Entretanto, passados oito meses, diversas determinações feitas em decisões anteriores foram atendidas apenas parcialmente. Por essas razões, Barroso homologou no dia 16 de março de 2021, parcialmente, o Plano Geral de Enfrentamento à Covid-19 para Povos Indígenas apresentado pelo governo federal.

O Ministério da Saúde informou que 81% da população indígena recebeu a primeira dose de vacina Covid-19 e 70% a segunda dose. As ações de vacinação continuam em todos os distritos.

Disse ainda que, desde o início da pandemia, trabalha em estratégias de proteção, prevenção, diagnóstico e tratamento da Covid-19. Para isso, foram enviados mais de 6,6 milhões de itens de insumos, como testes, medicamentos e equipamentos de proteção individual.
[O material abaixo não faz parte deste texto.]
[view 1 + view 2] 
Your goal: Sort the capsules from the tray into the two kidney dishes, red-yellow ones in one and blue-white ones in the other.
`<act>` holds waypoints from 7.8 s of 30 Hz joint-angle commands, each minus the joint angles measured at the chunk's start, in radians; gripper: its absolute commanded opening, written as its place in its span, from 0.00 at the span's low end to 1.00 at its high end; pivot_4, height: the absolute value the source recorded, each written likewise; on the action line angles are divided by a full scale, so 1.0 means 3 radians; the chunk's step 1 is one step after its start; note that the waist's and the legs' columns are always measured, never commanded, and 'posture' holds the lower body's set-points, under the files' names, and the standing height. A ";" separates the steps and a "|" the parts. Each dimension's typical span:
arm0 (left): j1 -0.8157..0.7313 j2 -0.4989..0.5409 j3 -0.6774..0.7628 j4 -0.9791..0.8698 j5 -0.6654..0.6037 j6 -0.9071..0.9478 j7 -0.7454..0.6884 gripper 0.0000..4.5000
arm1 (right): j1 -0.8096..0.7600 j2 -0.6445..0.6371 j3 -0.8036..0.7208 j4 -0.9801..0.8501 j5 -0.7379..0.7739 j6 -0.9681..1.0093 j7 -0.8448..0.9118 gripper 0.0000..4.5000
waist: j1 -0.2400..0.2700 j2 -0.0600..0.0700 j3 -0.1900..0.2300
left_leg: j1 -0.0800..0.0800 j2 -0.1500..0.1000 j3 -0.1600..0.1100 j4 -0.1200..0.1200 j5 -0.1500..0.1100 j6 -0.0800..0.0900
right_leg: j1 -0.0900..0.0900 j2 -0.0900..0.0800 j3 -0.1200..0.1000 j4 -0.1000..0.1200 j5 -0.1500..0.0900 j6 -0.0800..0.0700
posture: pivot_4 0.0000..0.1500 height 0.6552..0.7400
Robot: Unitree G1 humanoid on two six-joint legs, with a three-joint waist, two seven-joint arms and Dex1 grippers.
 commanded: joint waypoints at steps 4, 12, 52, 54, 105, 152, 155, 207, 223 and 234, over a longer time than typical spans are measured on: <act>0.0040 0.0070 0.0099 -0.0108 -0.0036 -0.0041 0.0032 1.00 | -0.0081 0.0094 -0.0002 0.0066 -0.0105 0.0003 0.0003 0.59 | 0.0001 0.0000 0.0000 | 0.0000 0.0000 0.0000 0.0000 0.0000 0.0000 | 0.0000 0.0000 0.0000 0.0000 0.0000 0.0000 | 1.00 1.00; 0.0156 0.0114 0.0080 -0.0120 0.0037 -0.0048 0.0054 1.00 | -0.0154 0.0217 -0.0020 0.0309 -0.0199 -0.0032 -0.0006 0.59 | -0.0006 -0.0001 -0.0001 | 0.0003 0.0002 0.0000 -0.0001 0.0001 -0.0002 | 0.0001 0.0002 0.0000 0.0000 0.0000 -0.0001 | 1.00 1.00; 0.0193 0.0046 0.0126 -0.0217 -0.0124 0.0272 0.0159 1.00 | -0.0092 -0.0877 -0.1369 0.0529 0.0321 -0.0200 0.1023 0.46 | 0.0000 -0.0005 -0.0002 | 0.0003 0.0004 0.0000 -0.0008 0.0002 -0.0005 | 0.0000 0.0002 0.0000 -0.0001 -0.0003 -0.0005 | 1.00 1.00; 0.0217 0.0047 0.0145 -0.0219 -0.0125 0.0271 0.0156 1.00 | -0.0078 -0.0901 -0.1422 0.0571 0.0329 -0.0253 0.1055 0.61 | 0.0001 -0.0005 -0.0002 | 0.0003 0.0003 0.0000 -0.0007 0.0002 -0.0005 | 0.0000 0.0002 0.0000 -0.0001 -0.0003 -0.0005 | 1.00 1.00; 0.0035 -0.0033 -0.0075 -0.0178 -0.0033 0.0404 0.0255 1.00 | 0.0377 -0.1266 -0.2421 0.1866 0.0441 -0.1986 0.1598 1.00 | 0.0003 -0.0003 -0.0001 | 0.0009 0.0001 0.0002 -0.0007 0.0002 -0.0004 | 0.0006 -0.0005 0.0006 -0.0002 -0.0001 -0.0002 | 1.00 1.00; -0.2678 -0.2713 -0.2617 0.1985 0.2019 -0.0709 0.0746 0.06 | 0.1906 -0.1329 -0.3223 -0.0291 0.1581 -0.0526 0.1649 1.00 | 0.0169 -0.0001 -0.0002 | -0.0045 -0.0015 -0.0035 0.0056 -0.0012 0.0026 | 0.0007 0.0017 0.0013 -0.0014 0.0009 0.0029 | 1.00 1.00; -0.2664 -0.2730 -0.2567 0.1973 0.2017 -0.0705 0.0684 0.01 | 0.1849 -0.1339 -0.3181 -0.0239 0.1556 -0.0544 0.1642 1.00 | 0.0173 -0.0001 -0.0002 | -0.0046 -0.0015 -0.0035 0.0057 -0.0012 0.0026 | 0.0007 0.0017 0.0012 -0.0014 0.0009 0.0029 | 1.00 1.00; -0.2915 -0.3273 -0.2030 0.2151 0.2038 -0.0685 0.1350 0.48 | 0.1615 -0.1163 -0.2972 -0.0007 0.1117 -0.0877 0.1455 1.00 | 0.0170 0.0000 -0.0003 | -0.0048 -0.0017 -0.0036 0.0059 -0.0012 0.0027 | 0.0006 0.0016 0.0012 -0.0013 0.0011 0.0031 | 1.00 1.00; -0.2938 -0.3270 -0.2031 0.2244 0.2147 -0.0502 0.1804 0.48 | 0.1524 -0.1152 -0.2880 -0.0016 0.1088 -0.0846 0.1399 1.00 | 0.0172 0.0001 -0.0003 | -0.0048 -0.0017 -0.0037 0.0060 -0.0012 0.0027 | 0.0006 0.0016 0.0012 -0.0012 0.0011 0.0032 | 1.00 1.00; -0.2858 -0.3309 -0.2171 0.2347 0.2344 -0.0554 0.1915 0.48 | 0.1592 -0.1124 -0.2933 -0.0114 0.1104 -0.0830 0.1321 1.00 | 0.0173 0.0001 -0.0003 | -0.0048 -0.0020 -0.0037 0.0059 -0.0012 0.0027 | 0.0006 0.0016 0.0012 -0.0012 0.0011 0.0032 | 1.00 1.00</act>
Também foram realizados mais de 60 milhões de atendimentos nas 6.000 aldeias assistidas pela Sesai em todo o país.

“A pasta criou Equipes de Resposta Rápida, compostas por médico, enfermeiro e técnico de enfermagem, que permanecem de prontidão nos municípios que sediam os 34 Distritos Sanitários Espaciais Indígenas, para atender de imediato as aldeias que apresentarem surto da doença.”

Questionada sobre o que fez a respeito das denúncias relatadas, o setor de comunicação da Sesai respondeu que a reportagem procurasse a Secretaria de Atenção Primária à Saúde (SAPS) do Ministério da Saúde, que também não respondeu.

Procurada, a presidente da frente parlamentar afirmou por meio de sua assessoria que espera que as denúncias sejam apuradas pela CPI.

“São documentos que a Frente Parlamentar Indígena recebeu e apresentados nas reuniões, enviados com o objetivo de contribuir com o andamento da CPI, para que investigue algumas questões que foram apontadas durante as reuniões”, disse.